** Opening SUPPLIED DATA block **
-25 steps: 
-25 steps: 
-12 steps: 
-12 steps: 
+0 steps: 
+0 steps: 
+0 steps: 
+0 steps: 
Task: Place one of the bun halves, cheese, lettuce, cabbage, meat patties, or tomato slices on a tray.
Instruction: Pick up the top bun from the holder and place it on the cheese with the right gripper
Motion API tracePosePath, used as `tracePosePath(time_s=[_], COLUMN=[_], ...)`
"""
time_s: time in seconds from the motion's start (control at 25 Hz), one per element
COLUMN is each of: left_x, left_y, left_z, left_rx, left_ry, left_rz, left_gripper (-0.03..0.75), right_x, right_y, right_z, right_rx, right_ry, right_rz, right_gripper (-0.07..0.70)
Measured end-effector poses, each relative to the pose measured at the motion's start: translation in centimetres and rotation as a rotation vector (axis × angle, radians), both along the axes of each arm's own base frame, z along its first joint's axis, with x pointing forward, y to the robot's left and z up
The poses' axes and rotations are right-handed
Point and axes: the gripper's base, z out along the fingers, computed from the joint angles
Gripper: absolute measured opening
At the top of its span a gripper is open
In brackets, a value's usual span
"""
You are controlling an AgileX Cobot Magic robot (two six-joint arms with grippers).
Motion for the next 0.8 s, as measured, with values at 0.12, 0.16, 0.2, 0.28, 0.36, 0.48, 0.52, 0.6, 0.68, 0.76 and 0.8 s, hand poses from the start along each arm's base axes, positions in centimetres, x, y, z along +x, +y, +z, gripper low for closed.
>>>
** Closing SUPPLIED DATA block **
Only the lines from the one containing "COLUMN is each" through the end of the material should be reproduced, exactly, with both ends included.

TASK RESPONSE:
COLUMN is each of: left_x, left_y, left_z, left_rx, left_ry, left_rz, left_gripper (-0.03..0.75), right_x, right_y, right_z, right_rx, right_ry, right_rz, right_gripper (-0.07..0.70)
Measured end-effector poses, each relative to the pose measured at the motion's start: translation in centimetres and rotation as a rotation vector (axis × angle, radians), both along the axes of each arm's own base frame, z along its first joint's axis, with x pointing forward, y to the robot's left and z up
The poses' axes and rotations are right-handed
Point and axes: the gripper's base, z out along the fingers, computed from the joint angles
Gripper: absolute measured opening
At the top of its span a gripper is open
In brackets, a value's usual span
"""
You are controlling an AgileX Cobot Magic robot (two six-joint arms with grippers).
Motion for the next 0.8 s, as measured, with values at 0.12, 0.16, 0.2, 0.28, 0.36, 0.48, 0.52, 0.6, 0.68, 0.76 and 0.8 s, hand poses from the start along each arm's base axes, positions in centimetres, x, y, z along +x, +y, +z, gripper low for closed.
>>>

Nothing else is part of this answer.